--- START ---

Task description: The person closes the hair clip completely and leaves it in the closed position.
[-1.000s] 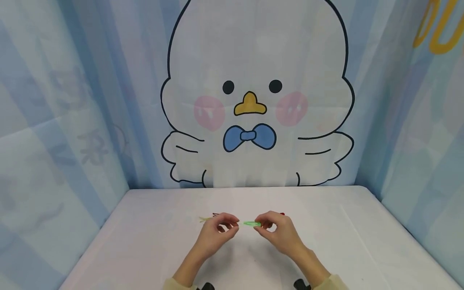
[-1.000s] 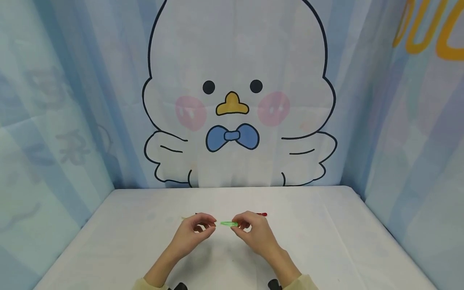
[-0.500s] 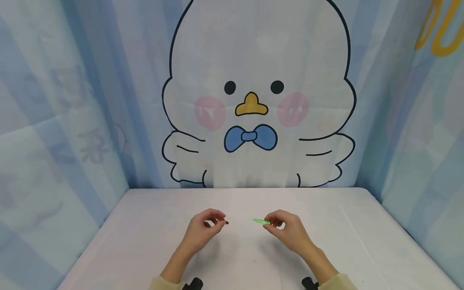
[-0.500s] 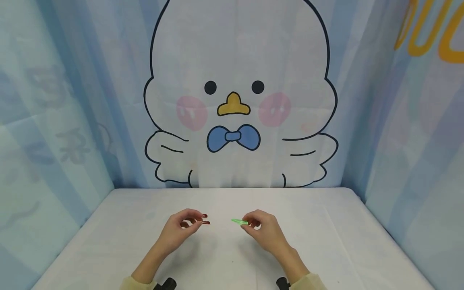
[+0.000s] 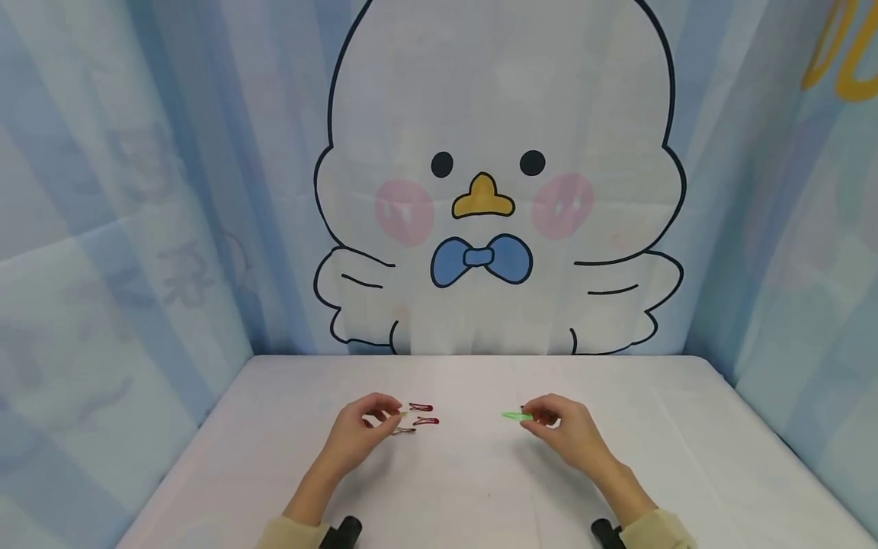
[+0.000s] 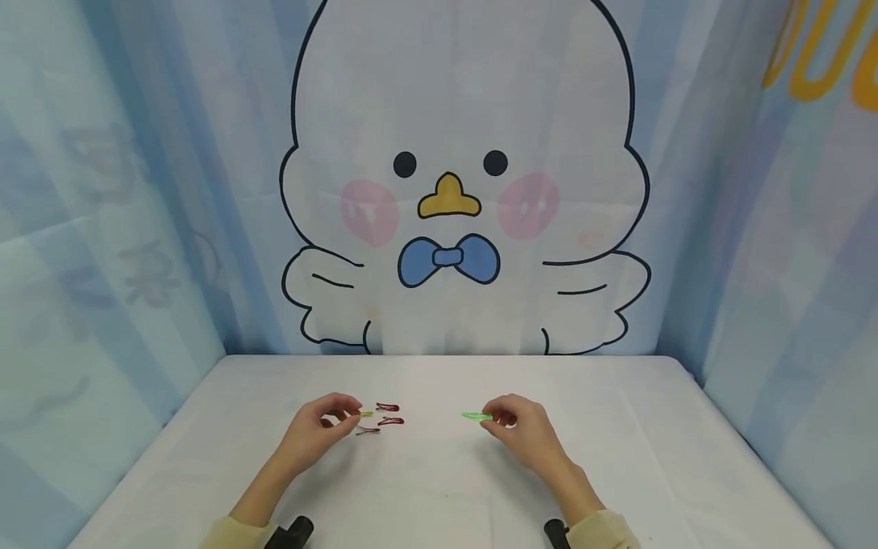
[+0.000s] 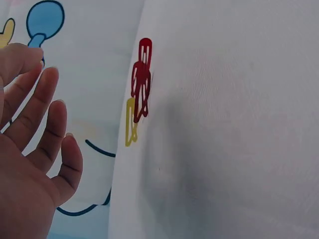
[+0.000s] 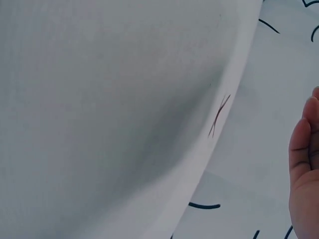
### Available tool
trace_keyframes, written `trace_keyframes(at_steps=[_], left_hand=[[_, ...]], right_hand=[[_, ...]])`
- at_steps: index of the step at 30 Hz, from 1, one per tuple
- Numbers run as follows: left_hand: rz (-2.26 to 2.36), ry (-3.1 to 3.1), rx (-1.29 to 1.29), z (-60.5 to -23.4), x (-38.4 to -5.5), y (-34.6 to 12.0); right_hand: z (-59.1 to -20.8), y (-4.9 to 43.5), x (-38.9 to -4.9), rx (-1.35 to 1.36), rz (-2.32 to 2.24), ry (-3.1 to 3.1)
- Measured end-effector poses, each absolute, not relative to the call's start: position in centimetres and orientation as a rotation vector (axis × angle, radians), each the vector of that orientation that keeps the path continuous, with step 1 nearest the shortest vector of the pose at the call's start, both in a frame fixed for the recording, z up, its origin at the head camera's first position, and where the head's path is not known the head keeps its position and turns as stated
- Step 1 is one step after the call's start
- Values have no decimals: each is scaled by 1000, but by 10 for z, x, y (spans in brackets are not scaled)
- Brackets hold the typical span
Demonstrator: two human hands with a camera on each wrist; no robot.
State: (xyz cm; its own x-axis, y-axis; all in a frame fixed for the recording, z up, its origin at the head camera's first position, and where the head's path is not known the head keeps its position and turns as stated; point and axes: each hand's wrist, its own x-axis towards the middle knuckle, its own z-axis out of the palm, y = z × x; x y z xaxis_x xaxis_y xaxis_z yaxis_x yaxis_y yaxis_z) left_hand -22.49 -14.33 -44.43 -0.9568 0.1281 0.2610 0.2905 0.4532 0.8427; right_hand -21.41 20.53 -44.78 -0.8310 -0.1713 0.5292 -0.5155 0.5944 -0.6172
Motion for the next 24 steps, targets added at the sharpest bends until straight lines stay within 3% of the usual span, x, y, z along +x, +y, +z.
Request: trace_keyframes(at_steps=[24], left_hand=[[-1434,-2812,-333,-456,-248,-166]], right_hand=[[-451,239,-243,356,1109,-2743]])
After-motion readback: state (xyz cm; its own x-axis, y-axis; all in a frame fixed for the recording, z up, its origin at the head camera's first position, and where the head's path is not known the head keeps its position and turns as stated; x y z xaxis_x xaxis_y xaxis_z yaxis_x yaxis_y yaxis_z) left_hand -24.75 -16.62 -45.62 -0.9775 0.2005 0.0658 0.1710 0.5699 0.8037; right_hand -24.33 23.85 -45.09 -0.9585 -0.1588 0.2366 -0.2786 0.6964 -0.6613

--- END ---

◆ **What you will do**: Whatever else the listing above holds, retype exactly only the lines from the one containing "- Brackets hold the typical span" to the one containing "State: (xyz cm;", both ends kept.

◆ **Response**:
- Brackets hold the typical span
Demonstrator: two human hands with a camera on each wrist; no robot.
State: (xyz cm; its own x-axis, y-axis; all in a frame fixed for the recording, z up, its origin at the head camera's first position, and where the head's path is not known the head keeps its position and turns as stated; point and axes: each hand's wrist, its own x-axis towards the middle knuckle, its own z-axis out of the palm, y = z × x; x y z xaxis_x xaxis_y xaxis_z yaxis_x yaxis_y yaxis_z) left_hand -22.49 -14.33 -44.43 -0.9568 0.1281 0.2610 0.2905 0.4532 0.8427; right_hand -21.41 20.53 -44.78 -0.8310 -0.1713 0.5292 -0.5155 0.5944 -0.6172

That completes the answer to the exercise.